Apples have been part of famous sayings including "an apple a day keeps the doctor away" and "apple of my eye". They have also been involved in famous historical events including Issac Newton's run-in with a falling apple and William Tell's target practice. Perhaps the most famous though is Adam and Eve and the garden of Eden. However, the bible never mentions apples, only fruit. There is so much more to this humble fruit and I will leave its place in cuisine until the cooking entries.

Thursday, May 7, 2009

Chevre and Herb Tart with Shaved Pear and Fennel Salad with Goat's Curd



The two dishes that will wrap up this great week of goats cheese delights are both French influenced. However they come from two Australian-based chefs. The first dish was created by Philip Johnson, whose restaurant E'cco in Brisbane won the Gourmet Traveller Restaurant of the Year Award in 1997. E'cco has remained at the top of Brisbane dining elite since that time, winning numerous awards. This simple salad is a perfect balance of flavours and textures and is always a hit. A simple dressing balances the tartness of lemon juice and sharpness of seeded and Dijon mustards, rounded off with olive oil and the sweetness of honey. The salad itself combines crunchy fennel and pear with red onion and Italian parsley. The salad is then finished off with the smooth textured sour note of goats curd and a final drizzle of honey and cracked pepper.
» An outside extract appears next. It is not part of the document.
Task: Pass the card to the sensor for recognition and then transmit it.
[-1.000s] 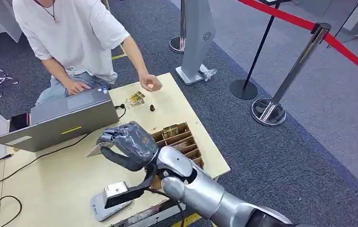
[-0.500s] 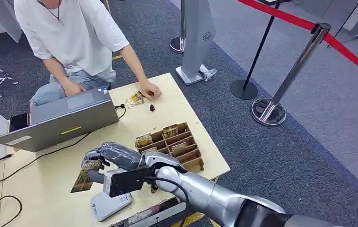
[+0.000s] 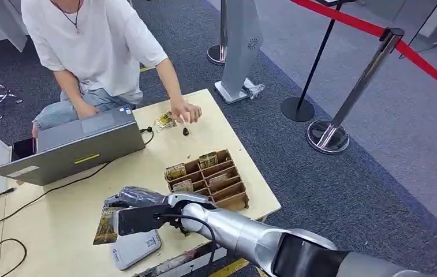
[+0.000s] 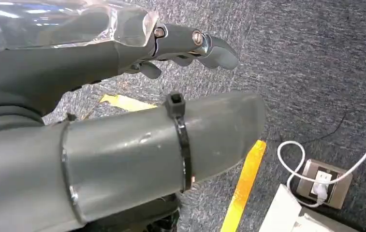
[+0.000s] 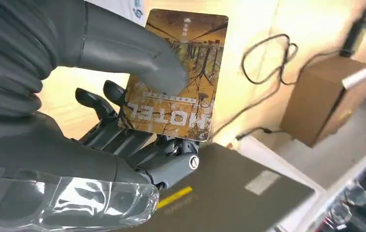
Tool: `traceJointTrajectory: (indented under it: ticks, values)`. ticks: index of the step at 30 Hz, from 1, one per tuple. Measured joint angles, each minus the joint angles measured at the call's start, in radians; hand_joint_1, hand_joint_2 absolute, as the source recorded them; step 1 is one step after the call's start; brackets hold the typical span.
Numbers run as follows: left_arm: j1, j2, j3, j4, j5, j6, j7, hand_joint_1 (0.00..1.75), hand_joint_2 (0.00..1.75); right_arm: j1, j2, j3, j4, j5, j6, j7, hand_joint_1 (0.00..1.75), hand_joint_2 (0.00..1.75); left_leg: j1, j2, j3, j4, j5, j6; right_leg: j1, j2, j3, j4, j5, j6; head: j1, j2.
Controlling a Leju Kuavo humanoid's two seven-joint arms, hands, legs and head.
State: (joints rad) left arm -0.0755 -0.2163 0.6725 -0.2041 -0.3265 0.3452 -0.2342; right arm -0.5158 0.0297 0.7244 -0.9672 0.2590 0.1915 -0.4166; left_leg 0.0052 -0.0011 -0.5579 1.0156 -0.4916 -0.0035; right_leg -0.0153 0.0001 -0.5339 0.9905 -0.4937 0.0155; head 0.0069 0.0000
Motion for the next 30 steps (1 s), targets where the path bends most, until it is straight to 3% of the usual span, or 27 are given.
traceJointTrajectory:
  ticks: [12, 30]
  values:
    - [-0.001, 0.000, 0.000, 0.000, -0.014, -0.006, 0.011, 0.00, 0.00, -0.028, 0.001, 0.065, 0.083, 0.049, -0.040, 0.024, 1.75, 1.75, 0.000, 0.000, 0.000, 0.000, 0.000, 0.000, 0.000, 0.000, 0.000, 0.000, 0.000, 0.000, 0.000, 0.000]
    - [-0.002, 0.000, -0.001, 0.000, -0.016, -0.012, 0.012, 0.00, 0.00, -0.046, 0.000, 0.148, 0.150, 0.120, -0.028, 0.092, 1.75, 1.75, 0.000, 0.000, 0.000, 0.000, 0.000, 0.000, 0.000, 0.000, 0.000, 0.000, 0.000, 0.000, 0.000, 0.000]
The second dish comes from Sydney chef and restauranteur Damien Pignolet, who brought iconic restaurant Claude's to fame in the eighties and more recently, Bistro Moncur. This classic French dish of chevre and herb tart combines a crumbly short crust pastry base, which is the best recipe I have ever found, with a rich and soft cream and egg filling flavoured with a blend of herbs, baby spinach and the tartness of mature goats cheese. This tart is perfect for a late Sunday lunch and Pignolet suggests a glass of Pouilly Fume or Rose as the perfect match.

Saturday, May 2, 2009

Ashed Chevre with Slow Roasted Beets and Red Beet Vinaigrette



My next dish is a variation on a recipe created by renowned chef Thomas Keller. Thomas Keller is responsible for two of the top restaurants in the US, Per Se and The French Laundry. This dish was taken from the French Laundry cook book, with a few minor variations. The original recipe calls for red and yellow beets, but I was only able to source red beets. The recipe also creates the vinaigrette from beet juice, but lacking juice or a juicer I pureed the beets instead. This recipe is very basic and is a simple illustration of how these two ingredients compliment and contrast each other.

The sharpness and creamy texture of the ashed chevre slides in perfectly alongside the subtle and slightly sweet flavour of the beets. The puree also has red wine vinegar and white sugar added to provide that sweet-sour balance, which really pulls the two ingredients together. The leaf you see in the photo is from the beets and is a nice addition with a similar flavour to baby spinach, with a slight hint of bitterness.

I love dishes like this that ooze class alongside simplicity. It reminds me of a dish I had at Taillevant in Paris which paired Forme Ambert ice cream alongside a stewed plum.